Derek & The Dominos: Layla - Part 1
Album #148 - November 1970
Episode date - July 17, 2019
By just about any standard, Derek and the Dominos were a total train wreck. They fell together hastily, played music with little or no regard to dynamics (or even a proper sense of tempo, in some cases), and tore through everything they played as if the devil was breathing down their necks.

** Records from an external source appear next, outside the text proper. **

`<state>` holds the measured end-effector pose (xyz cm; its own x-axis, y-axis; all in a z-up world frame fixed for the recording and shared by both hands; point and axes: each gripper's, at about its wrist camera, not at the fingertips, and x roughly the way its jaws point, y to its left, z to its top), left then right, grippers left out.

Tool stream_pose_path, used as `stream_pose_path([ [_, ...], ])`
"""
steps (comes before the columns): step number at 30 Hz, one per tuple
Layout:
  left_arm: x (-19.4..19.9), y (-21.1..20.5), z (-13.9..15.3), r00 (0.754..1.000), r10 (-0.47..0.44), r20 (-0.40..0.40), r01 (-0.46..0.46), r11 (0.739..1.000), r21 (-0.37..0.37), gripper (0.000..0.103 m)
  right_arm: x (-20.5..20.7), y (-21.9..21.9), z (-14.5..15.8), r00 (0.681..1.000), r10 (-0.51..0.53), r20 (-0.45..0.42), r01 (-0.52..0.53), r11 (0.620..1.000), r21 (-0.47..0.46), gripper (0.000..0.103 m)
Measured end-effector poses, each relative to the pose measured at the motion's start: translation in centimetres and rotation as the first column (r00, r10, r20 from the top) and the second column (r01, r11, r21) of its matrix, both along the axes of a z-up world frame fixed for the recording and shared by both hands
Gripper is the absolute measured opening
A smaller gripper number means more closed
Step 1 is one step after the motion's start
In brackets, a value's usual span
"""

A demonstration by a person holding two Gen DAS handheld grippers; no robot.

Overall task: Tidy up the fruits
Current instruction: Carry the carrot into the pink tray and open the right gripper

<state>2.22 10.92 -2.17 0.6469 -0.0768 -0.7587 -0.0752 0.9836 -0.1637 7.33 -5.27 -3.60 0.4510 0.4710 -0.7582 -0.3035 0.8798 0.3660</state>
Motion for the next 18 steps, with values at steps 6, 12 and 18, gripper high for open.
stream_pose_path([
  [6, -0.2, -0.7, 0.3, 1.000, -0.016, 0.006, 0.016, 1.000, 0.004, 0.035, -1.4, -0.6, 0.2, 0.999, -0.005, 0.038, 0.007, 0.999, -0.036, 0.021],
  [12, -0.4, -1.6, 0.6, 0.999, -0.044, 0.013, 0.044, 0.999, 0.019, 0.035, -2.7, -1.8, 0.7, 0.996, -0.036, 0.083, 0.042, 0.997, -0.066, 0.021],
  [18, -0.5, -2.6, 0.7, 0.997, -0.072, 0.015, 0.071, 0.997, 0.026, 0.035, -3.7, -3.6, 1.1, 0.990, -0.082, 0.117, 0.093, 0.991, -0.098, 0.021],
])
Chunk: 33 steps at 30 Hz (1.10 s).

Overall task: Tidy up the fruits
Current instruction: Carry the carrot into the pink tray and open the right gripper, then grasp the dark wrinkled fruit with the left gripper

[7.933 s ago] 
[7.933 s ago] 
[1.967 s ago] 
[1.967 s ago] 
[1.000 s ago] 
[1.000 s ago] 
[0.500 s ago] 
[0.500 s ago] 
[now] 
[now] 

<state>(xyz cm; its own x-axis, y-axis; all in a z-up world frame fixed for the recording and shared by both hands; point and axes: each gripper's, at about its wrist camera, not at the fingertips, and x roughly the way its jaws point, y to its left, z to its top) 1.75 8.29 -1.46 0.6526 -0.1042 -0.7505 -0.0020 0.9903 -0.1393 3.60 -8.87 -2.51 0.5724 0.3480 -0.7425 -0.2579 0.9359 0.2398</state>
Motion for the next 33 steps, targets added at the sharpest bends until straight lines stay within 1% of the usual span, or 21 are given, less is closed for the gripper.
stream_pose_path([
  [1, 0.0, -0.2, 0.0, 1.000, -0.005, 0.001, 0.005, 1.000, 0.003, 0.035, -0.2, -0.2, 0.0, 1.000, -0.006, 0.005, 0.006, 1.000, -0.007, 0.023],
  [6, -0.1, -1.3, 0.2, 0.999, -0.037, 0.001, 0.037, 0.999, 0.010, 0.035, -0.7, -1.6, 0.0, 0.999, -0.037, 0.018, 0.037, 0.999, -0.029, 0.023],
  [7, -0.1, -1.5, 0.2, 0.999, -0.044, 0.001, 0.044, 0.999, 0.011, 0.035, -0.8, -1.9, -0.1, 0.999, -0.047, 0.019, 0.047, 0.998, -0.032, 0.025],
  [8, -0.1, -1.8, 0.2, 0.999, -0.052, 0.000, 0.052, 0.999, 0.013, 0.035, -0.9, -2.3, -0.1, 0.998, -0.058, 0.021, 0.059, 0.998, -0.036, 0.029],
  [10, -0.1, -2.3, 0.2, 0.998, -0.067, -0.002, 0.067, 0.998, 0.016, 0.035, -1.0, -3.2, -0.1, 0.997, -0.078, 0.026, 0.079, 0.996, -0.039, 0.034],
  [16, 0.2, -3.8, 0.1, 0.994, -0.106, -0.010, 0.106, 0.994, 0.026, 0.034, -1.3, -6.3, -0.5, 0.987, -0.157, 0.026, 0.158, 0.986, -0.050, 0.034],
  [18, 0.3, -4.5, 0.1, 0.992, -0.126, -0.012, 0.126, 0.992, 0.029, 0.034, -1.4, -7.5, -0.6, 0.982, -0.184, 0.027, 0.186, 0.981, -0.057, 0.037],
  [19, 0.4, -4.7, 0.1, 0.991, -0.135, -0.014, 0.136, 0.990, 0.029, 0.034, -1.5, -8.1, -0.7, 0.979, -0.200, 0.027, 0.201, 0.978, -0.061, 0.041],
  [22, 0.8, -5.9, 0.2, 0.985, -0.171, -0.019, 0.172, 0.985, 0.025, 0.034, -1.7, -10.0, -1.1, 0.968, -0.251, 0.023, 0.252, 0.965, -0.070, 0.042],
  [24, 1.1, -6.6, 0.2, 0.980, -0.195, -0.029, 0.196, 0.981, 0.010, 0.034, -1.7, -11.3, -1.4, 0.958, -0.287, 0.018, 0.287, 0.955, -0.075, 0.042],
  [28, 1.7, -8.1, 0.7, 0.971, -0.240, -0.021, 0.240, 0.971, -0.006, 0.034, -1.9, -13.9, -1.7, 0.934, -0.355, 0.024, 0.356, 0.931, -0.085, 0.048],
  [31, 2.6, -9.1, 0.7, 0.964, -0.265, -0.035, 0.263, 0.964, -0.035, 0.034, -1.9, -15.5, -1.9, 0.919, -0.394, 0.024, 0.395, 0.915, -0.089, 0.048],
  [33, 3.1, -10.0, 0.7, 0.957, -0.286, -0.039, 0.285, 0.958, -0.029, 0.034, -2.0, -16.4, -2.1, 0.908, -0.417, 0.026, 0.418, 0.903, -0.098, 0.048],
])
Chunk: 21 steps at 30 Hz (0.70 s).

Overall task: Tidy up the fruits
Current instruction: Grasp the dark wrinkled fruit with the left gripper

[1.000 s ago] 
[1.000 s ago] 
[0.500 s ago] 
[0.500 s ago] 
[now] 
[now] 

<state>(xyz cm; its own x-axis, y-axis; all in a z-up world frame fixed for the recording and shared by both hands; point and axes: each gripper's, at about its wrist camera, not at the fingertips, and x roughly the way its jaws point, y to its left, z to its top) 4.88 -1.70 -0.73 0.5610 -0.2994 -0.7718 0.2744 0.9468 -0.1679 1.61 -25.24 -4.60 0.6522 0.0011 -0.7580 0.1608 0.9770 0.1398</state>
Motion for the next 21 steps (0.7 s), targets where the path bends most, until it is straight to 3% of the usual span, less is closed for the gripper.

An unhealthy percentage of the band was strung out on heroin, and some were not even remotely emotionally equipped to handle the pressures of stardom. Some, like bandleader Eric “Derek” Clapton, suffered from both problems, hiding behind a stage name with the ridiculous assumption that it would somehow disguise his emotional incapacity, due to his illicit love for his best friend’s wife. How delusional can you be? Occasional guitarist Duane Allman would die in a motorcycle accident around the time of his recording with the band. Drummer Jim Gordon would eventually lose touch with reality to the point where he went insane and murdered his own mother. If you are a musician who lauds your musical heroes, this is not a band that you should emulate.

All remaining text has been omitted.